■ **EXERCISE INSTRUCTIONS**
In this exercise, restate the listing word for word.

■ **STORED DATA**
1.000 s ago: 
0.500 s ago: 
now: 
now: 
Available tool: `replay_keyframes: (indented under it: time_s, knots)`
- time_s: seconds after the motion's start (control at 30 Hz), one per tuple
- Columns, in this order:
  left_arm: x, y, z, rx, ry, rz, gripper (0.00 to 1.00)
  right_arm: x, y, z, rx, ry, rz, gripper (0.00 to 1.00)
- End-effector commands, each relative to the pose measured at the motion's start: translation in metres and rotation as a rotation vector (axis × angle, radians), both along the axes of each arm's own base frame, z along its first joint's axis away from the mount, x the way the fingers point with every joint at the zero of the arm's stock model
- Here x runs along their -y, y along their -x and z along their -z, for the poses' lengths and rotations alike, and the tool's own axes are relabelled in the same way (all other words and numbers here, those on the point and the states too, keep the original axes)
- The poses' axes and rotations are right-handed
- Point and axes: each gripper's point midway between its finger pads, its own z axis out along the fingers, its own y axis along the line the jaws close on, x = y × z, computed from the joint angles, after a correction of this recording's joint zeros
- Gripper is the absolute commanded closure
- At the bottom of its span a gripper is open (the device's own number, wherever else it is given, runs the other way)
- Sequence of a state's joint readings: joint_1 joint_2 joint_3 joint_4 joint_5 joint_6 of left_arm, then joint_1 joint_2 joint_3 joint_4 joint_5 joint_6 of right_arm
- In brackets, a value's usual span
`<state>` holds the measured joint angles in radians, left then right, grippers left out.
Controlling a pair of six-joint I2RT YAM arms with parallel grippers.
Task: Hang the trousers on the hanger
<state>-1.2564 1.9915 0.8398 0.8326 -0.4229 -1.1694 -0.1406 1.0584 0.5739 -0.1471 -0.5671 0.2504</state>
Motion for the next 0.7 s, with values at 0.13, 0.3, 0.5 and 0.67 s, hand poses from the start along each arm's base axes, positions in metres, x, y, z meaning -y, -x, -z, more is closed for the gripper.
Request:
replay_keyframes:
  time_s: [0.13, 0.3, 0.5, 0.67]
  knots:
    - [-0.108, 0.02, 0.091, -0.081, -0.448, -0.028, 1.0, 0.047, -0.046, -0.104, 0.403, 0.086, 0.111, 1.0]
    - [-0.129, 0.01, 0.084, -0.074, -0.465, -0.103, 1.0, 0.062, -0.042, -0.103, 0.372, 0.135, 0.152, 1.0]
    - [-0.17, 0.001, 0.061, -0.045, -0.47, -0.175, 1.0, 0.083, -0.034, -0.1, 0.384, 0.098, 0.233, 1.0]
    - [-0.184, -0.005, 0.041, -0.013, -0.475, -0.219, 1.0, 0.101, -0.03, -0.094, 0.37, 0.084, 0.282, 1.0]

■ **YOUR SOLUTION**
1.000 s ago: 
0.500 s ago: 
now: 
now: 
Available tool: `replay_keyframes: (indented under it: time_s, knots)`
- time_s: seconds after the motion's start (control at 30 Hz), one per tuple
- Columns, in this order:
  left_arm: x, y, z, rx, ry, rz, gripper (0.00 to 1.00)
  right_arm: x, y, z, rx, ry, rz, gripper (0.00 to 1.00)
- End-effector commands, each relative to the pose measured at the motion's start: translation in metres and rotation as a rotation vector (axis × angle, radians), both along the axes of each arm's own base frame, z along its first joint's axis away from the mount, x the way the fingers point with every joint at the zero of the arm's stock model
- Here x runs along their -y, y along their -x and z along their -z, for the poses' lengths and rotations alike, and the tool's own axes are relabelled in the same way (all other words and numbers here, those on the point and the states too, keep the original axes)
- The poses' axes and rotations are right-handed
- Point and axes: each gripper's point midway between its finger pads, its own z axis out along the fingers, its own y axis along the line the jaws close on, x = y × z, computed from the joint angles, after a correction of this recording's joint zeros
- Gripper is the absolute commanded closure
- At the bottom of its span a gripper is open (the device's own number, wherever else it is given, runs the other way)
- Sequence of a state's joint readings: joint_1 joint_2 joint_3 joint_4 joint_5 joint_6 of left_arm, then joint_1 joint_2 joint_3 joint_4 joint_5 joint_6 of right_arm
- In brackets, a value's usual span
`<state>` holds the measured joint angles in radians, left then right, grippers left out.
Controlling a pair of six-joint I2RT YAM arms with parallel grippers.
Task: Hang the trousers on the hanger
<state>-1.2564 1.9915 0.8398 0.8326 -0.4229 -1.1694 -0.1406 1.0584 0.5739 -0.1471 -0.5671 0.2504</state>
Motion for the next 0.7 s, with values at 0.13, 0.3, 0.5 and 0.67 s, hand poses from the start along each arm's base axes, positions in metres, x, y, z meaning -y, -x, -z, more is closed for the gripper.
Request:
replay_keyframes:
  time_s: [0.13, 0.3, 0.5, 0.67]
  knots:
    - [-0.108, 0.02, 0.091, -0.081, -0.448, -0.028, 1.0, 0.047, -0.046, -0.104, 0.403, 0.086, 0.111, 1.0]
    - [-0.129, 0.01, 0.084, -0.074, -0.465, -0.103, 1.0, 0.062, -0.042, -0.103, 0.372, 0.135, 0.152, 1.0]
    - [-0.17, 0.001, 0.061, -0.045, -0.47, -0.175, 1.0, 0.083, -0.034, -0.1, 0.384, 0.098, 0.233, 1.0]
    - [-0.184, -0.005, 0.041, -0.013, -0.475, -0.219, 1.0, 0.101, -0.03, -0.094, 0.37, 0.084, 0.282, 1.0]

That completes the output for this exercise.